Конечно, ему некогда. Он работает с утра до ночи. Все мечты о том, что в один прекрасный день дело пойдет без него, а ему останется только пожинать лавры, ежедневно разбивались вдребезги, как любовная лодка о быт в стихах революционного поэта Маяковского. Иногда ему приходится работать по субботам и даже по воскресеньям.
Степан разложил по тарелкам яичницу.
Он понятия не имеет, куда деть Ивана, когда начнутся каникулы. Черт бы взял эту продвинутую школу, где каникулы начинаются почему-то в апреле! В прошлом году у них все лето жила мама, а в этом году мама умерла…
– Иван! – крикнул Степан громче, чем нужно. – Ну где ты там?!
Думать об этом с утра нельзя. Об этом можно думать только ночью, когда Иван спит и впереди еще пять часов, чтобы прийти в себя. Степан не мог позволить себе такие думы с утра пораньше.
– Пап, где моя черная водолазка?
– Посмотри в шкафу.
– Да нет ее в шкафу, я уже смотрел!
– Иван, я ее не надевал, если ты об этом спрашиваешь!
– Я спрашиваю, где моя черная водолазка?! – Голос уже почти дрожит. Не восьмилетний мужик, а рохля и мямля, ей-богу!
Степан стукнул сковородкой о плиту и большими сердитыми шагами пошел в комнату к сыну. Иван стоял перед распахнутым шкафом и зачем-то перебирал трусы на нижней полке.
– Трусы ты тоже потерял? – спросил Степан язвительно. – На, вот твоя водолазка! Ты что, не можешь голову поднять и посмотреть?!

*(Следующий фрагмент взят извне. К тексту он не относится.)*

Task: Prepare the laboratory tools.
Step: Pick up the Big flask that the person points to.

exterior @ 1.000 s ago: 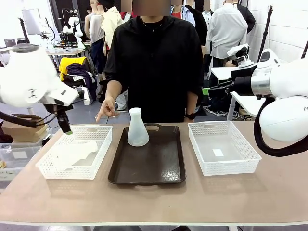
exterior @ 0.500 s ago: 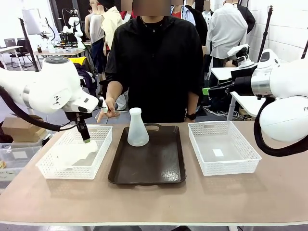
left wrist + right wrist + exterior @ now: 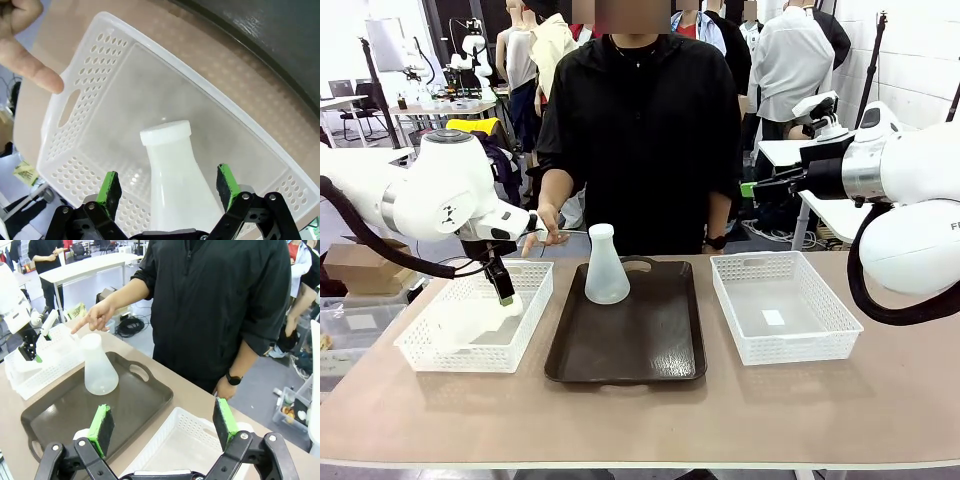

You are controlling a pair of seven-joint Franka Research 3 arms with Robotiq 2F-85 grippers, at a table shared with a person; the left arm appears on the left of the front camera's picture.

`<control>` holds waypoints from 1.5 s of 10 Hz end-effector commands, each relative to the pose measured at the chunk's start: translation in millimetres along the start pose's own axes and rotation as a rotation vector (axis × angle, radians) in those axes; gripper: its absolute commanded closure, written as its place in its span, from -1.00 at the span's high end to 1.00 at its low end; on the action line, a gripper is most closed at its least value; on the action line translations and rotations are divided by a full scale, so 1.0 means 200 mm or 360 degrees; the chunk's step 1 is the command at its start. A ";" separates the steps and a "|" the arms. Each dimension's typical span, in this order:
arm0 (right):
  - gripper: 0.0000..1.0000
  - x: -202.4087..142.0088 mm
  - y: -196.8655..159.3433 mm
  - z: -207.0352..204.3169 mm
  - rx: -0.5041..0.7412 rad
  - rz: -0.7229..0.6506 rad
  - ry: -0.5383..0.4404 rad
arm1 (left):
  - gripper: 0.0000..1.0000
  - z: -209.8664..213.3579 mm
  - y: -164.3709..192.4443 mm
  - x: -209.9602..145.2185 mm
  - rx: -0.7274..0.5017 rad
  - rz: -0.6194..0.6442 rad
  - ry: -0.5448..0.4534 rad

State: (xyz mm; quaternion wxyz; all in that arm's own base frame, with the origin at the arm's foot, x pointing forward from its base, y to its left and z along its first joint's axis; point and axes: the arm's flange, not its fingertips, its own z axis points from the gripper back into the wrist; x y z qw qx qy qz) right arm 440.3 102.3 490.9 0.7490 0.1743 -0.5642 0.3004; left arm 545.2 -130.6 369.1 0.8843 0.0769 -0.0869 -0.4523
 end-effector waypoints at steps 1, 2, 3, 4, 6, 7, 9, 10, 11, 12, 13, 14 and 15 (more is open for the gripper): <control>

Он был не прав и знал это. Домработница Клара Ильинична почему-то положила Иванову водолазку очень высоко, в постельное белье. Иван снизу ни увидеть, ни достать ее не мог.

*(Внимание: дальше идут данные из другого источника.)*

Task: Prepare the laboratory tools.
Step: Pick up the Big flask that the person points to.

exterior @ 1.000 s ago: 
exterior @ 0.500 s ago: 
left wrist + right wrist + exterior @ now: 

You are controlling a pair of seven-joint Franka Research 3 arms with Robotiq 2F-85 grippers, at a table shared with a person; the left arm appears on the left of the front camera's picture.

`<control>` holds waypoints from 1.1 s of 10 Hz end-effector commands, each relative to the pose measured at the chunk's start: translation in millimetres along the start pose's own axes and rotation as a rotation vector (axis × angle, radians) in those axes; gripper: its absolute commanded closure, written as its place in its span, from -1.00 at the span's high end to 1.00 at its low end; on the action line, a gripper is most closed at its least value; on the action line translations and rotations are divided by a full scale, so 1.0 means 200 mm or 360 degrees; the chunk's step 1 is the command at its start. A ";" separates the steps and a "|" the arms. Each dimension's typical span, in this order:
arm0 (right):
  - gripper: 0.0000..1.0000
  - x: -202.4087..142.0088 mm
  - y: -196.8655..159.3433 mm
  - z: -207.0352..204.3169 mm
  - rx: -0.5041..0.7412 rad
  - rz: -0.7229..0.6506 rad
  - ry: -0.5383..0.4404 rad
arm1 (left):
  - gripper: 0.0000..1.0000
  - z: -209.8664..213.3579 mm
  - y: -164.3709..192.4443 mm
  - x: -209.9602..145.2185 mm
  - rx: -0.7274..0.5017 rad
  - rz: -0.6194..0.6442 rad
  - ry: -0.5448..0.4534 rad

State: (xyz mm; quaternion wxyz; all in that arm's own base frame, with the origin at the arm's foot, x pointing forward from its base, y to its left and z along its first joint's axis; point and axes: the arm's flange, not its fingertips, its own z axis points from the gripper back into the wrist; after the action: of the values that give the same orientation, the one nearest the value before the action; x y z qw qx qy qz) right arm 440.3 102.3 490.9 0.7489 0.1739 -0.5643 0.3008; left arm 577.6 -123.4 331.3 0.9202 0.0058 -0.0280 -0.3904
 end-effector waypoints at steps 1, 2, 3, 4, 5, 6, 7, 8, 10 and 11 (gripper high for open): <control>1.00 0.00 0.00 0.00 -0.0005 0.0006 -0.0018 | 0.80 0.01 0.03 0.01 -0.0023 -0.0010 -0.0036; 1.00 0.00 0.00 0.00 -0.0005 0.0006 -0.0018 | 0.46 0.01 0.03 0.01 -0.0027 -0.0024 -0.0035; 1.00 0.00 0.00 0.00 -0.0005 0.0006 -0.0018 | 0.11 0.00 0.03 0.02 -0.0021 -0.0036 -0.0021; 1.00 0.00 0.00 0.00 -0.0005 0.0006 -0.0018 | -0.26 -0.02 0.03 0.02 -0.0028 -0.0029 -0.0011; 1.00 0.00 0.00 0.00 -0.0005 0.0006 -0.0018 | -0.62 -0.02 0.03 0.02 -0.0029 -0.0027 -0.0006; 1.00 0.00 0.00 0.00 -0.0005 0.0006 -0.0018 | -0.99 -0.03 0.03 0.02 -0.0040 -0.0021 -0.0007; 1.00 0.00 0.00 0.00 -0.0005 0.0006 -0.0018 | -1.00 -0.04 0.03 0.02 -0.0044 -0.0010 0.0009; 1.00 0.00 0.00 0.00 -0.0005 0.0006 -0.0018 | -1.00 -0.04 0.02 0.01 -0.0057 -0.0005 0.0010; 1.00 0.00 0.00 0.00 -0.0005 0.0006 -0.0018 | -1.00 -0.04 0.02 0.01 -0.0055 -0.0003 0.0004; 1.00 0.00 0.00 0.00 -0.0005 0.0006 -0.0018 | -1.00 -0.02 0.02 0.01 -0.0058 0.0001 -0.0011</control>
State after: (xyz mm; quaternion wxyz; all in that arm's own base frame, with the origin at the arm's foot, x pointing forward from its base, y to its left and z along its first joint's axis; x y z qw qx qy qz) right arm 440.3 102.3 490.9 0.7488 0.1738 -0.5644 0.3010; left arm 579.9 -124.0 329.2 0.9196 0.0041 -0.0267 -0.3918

– Одевайся быстрее! – приказал Степан. – Мы уже опаздываем.
Он привозил Ивана в школу очень рано, раньше всех остальных детей, и сдавал с рук на руки классному руководителю – или, по-новому, воспитателю – Валерию Владимировичу. Наверное, с полчаса Иван сидел в классе один. Привозить его позже Степан не мог – он начинал работать очень рано, с половины девятого. И все равно ничего не успевал.
Пришел Иван, волоча за собой стильный немецкий рюкзак, который отец привез ему из Кельна. Рюкзак сын швырнул в угол, а сам сел, зацепил свои облаченные в джинсы «дощечки» за ножки стула и заныл:
– Опять яичница? Не хочу я никакой яичницы! Сколько можно ее есть? Вчера Клара Ильинична в холодильнике кашу оставила. Пшенную…
Степану стыдно было признаться, что кашу он сам вечером съел. Ему тоже смертельно надоели покупные антрекоты и куры-гриль.